But do not expect big surprises.

"Almost all Fed officials seem to agree with the gradual increases to the" neutral rate, "" said Jan Hatzius, chief US economist at Goldman Sachs, saying interest rates do not neither interest rates nor speed were considered stagnant. in a recent note to customers.

Fed policymakers will meet in Washington on Wednesday and Thursday. The two-day policy meeting takes place one day after the Americans vote in the mid-term elections. The Democrats have regained control of the House – a widely anticipated development that would likely guarantee two years of deadlock in Washington and a string of recent investigations on the Trump administration.

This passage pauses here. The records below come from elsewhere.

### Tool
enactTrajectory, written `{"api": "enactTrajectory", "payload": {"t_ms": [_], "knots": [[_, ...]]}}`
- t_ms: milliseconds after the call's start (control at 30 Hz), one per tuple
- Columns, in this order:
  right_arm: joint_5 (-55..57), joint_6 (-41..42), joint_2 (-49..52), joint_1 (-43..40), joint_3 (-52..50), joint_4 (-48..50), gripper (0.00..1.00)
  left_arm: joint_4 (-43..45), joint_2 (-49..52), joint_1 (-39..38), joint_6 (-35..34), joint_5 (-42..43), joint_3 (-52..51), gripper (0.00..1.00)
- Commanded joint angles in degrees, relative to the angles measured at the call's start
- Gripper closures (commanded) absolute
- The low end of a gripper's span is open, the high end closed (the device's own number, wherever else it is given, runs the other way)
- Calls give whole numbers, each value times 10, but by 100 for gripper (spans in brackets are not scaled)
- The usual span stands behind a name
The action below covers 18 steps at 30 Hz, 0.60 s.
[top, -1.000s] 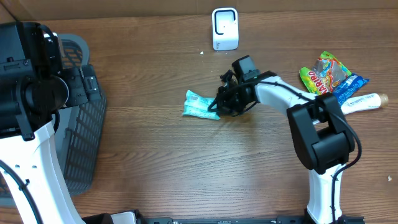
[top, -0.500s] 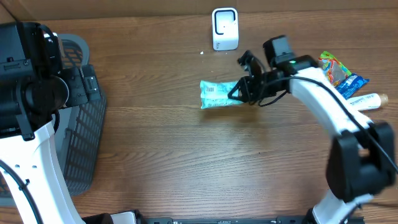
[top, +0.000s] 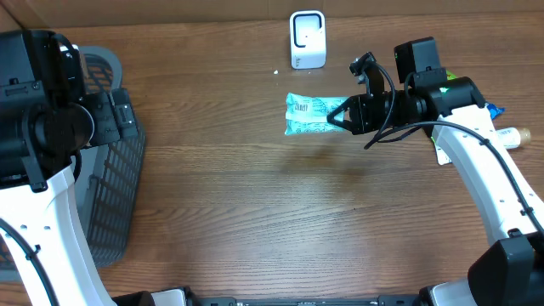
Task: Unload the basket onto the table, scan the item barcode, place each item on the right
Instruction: 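Lift the mint pouch and hold it in front of the scanner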
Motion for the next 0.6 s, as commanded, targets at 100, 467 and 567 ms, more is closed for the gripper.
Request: {"api": "enactTrajectory", "payload": {"t_ms": [100, 467, 567], "knots": [[-4, 2, -20, -2, 17, 10, 96, 1, 2, 2, 6, -3, 10, 0], [432, 65, -19, 59, 17, 159, 96, 1, 2, 3, 6, -3, 10, 0], [547, 45, -19, 89, 17, 241, 96, 1, 2, 2, 6, -3, 10, 1]]}}
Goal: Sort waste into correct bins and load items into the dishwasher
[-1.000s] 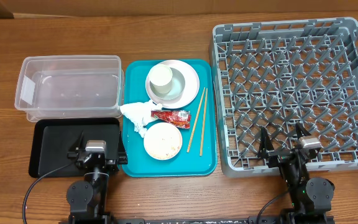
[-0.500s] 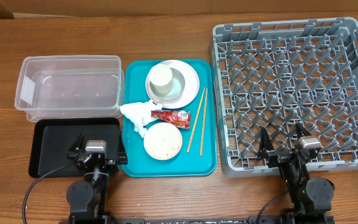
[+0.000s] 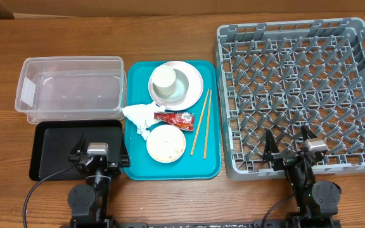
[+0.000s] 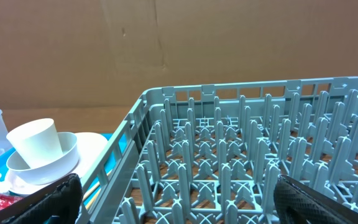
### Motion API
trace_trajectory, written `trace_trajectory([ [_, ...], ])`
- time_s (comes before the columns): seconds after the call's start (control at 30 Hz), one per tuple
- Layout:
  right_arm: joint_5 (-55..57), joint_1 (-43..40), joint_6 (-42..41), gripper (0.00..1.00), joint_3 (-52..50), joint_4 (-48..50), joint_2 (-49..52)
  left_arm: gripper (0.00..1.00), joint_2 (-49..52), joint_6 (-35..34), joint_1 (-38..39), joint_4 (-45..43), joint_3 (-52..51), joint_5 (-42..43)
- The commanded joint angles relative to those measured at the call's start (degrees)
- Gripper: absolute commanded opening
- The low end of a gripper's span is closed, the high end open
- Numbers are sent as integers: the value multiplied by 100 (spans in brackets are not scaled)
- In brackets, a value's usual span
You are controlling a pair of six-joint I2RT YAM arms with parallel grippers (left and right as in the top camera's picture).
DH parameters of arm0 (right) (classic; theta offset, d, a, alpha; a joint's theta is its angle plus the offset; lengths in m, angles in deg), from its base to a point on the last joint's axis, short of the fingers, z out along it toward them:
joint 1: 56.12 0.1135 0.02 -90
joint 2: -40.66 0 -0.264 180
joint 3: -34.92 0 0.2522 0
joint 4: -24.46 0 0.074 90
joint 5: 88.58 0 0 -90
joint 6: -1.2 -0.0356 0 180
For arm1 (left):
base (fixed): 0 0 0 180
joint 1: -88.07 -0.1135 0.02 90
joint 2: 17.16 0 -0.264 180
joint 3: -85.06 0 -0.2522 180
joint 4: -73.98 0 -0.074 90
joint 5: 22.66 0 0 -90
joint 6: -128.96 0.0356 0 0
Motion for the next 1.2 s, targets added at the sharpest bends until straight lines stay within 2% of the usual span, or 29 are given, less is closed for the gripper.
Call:
trace_trajectory([
  [0.0, -11, -13, -7, 100, -61, 31, -68, 100, -70, 111, 26, -2, -35, -37],
  [0.47, -11, -13, -7, 100, -61, 31, -68, 100, -70, 101, 31, -87, -35, 50],
  [0.5, -11, -13, -7, 100, -61, 31, -68, 100, -70, -2, 33, -142, -35, 280],
  [0.6, -9, -13, -7, 100, -61, 31, -68, 100, -70, -459, 37, -389, -35, 1670],
  [0.7, -9, -13, -7, 100, -61, 31, -68, 100, -70, -505, 37, -417, -35, 2667],
  [0.9, -11, -13, -4, 100, -61, 31, -68, 100, -70, -542, 37, -675, -35, 3171],
  [1.07, -11, -13, -7, 100, -61, 31, -68, 100, -70, -1473, 37, -785, 243, 3320],
  [1.17, -9, -13, -7, 100, -61, 31, -68, 100, -55, -1665, 37, -732, 743, 3316],
])
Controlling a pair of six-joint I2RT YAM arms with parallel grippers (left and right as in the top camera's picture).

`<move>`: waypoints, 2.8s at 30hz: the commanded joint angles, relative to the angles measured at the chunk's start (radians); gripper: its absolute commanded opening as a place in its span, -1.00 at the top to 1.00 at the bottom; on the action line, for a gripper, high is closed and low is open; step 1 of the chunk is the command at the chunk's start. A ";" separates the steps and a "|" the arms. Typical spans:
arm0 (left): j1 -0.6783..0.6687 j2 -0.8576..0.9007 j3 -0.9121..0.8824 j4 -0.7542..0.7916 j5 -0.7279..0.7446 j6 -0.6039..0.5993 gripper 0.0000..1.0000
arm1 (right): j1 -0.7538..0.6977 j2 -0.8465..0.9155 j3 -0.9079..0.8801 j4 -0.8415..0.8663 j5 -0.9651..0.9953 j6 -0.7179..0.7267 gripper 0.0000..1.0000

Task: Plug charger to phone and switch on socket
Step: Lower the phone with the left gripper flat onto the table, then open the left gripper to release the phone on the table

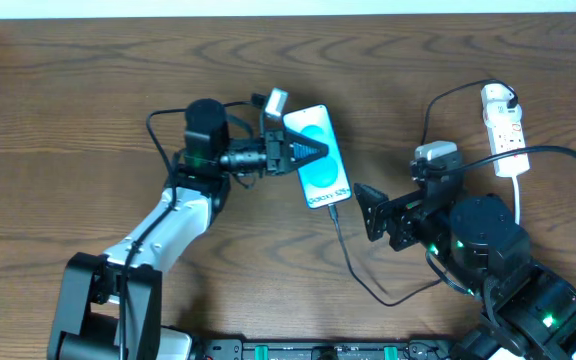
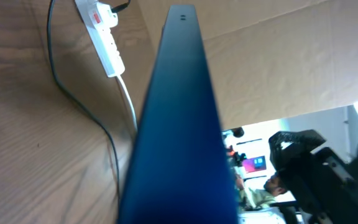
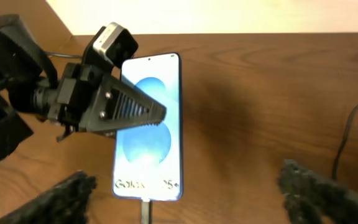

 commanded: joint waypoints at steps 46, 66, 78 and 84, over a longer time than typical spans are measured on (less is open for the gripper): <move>-0.199 0.681 0.716 -0.861 -0.321 0.607 0.75 | -0.005 -0.139 0.020 -0.076 0.280 0.091 -0.99; -0.205 0.681 0.716 -0.894 -0.431 0.607 0.30 | -0.005 -0.122 0.020 -0.079 0.280 0.096 -0.98; -0.205 0.681 0.716 -0.969 -0.565 0.607 0.24 | -0.005 -0.122 0.020 -0.099 0.280 0.096 -0.98; -0.205 0.681 0.716 -0.990 -0.638 0.607 -0.05 | -0.005 -0.122 0.020 -0.113 0.280 0.096 -0.98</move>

New economic data since the last meeting of central bankers have increased the Fed's chances of sticking to its plans to raise rates in December and continue its momentum of raising interest rates. gradually in 2019.

Employers created 250,000 jobs in October, far exceeding expectations. Wages also rose 3.1% after years of stagnant US worker wages.

But not everything is rosy. US policymakers also face a strong dollar due to rising interest rates and recent market volatility, as other central banks take steps to end stimulus packages put in place by investors. countries in crisis.

Business investment rose only slightly in the third quarter due to continued trade rebalances, despite significant corporate tax cuts imposed by the Trump government last year.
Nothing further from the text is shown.